Your instructions: For the records below, print the lines from the line with "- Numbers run" through the line with "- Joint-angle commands" exactly as written; include both end lines and exclude the rest.

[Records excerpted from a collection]
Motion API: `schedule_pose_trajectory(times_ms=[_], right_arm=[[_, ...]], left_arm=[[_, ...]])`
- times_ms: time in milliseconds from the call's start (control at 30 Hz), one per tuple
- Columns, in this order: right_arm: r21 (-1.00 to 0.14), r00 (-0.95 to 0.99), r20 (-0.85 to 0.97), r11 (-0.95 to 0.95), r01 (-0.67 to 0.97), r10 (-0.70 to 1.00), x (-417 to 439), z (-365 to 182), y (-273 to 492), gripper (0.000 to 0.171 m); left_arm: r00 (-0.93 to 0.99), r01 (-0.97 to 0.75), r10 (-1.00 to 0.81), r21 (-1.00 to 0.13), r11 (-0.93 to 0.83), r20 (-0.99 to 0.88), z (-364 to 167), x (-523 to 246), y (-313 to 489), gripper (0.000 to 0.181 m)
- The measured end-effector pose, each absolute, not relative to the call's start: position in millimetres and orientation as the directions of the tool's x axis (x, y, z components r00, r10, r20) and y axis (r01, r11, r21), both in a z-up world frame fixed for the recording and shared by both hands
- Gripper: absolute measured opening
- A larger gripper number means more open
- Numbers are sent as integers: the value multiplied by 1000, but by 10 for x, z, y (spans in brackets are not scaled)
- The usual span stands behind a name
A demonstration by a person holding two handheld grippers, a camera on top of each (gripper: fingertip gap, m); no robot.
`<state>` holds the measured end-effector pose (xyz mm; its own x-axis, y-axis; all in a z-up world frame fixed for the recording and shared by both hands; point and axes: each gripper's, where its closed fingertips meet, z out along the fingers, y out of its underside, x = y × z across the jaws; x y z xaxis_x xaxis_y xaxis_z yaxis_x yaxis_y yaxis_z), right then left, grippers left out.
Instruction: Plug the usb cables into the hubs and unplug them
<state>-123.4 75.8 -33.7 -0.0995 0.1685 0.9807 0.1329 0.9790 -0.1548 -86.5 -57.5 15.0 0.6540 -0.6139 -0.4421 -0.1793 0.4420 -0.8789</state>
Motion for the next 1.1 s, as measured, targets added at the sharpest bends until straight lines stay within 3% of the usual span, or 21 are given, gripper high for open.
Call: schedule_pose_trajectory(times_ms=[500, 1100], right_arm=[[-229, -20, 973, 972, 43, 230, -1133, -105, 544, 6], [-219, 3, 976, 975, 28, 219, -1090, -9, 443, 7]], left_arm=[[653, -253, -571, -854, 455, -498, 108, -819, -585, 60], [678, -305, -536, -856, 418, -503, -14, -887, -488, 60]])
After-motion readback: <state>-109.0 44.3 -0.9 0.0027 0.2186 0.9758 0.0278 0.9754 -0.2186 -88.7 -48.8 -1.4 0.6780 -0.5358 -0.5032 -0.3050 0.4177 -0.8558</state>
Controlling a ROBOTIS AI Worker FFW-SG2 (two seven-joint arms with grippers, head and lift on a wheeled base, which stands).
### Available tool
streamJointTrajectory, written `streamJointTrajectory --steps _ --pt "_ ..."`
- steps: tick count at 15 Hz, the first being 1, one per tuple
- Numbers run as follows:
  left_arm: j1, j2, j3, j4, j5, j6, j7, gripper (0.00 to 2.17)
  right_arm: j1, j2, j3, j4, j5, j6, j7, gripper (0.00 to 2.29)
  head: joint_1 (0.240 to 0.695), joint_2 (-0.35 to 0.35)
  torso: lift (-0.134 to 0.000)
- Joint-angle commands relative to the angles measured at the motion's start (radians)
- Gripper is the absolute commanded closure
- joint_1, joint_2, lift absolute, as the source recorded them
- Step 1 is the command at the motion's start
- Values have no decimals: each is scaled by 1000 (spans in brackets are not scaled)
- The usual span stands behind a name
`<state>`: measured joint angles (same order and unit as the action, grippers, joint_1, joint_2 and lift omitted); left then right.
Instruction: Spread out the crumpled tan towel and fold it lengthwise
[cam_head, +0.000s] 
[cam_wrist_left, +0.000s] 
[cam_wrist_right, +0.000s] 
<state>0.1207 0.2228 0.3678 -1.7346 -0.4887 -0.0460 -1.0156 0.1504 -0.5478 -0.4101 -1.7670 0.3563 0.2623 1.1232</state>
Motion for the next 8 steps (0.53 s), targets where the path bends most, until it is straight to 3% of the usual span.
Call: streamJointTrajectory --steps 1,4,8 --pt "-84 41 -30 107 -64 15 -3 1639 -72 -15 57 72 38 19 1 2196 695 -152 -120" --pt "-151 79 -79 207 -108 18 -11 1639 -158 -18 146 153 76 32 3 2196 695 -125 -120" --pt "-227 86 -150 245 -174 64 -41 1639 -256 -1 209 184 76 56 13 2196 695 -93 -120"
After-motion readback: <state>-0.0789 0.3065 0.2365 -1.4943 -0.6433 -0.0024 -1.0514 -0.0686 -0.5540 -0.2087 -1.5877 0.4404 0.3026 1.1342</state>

Exercise output:
- Numbers run as follows:
  left_arm: j1, j2, j3, j4, j5, j6, j7, gripper (0.00 to 2.17)
  right_arm: j1, j2, j3, j4, j5, j6, j7, gripper (0.00 to 2.29)
  head: joint_1 (0.240 to 0.695), joint_2 (-0.35 to 0.35)
  torso: lift (-0.134 to 0.000)
- Joint-angle commands relative to the angles measured at the motion's start (radians)

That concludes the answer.